The Defending Champion. "Mystery Men" had something going for it and the same thing going against it when it came out. Because it preceded this super-hero film glut, its irony and sarcasm weren't as easy to understand. And, because it did lead a wave, it still felt original. The truth is, looking back, the film really doesn't hold together well, most of it doesn't work, but there are moments of high comedy often enough to almost make you forget. It's the classic story of the B-team that must rise up beyond their capabilities, only these guys happen to have super-powers like flatulence, spoon hurling, nasty temper and bowling. And it has Ben Stiller, Bill Macy, Greg Kinnear and Paul Reubens.

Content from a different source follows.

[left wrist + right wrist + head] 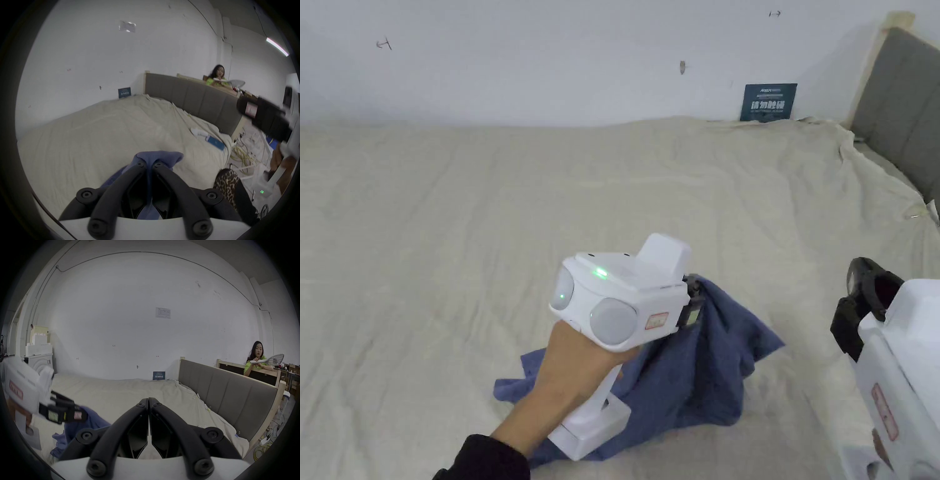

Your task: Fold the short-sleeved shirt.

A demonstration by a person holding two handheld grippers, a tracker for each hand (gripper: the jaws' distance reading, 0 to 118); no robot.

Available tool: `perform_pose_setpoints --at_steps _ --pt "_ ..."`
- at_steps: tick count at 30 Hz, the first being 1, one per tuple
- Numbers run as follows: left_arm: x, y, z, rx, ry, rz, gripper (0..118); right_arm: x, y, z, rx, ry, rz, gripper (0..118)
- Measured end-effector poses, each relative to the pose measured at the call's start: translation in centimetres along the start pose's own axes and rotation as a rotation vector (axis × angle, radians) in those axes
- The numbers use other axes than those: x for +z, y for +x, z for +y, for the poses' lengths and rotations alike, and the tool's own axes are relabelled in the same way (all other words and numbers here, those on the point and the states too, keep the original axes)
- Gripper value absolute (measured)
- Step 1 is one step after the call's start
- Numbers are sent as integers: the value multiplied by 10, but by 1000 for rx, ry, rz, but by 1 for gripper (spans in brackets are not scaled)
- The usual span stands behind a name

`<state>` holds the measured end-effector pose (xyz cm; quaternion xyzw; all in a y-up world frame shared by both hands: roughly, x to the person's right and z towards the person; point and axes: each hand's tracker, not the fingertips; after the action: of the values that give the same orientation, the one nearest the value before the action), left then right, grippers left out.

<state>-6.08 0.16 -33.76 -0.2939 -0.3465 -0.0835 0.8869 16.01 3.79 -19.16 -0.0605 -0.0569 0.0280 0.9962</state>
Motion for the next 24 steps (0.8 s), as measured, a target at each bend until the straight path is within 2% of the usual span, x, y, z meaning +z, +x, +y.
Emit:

The Scorecard. The thing is there just isn't enough there in "My Super Ex-Girlfriend" to get a firm recommendation. It's just light-weight cotton candy and it's a harmless way to spend a Friday night at home, but it doesn't justify going out. At the time, "Mystery Men" was worth a night out, and it's still a pretty decent rental. Neither one is fabulous. Both are sort of okay.

The Decision. These two films are featherweights, fighting in the heavyweight division. On points, in a dull fight, you have to give the decision to "Mystery Men" just because it's less tedious (but not by a lot). The champion here never made it in the ring. That would be "The Incredibles." Skip both of our films and see it again.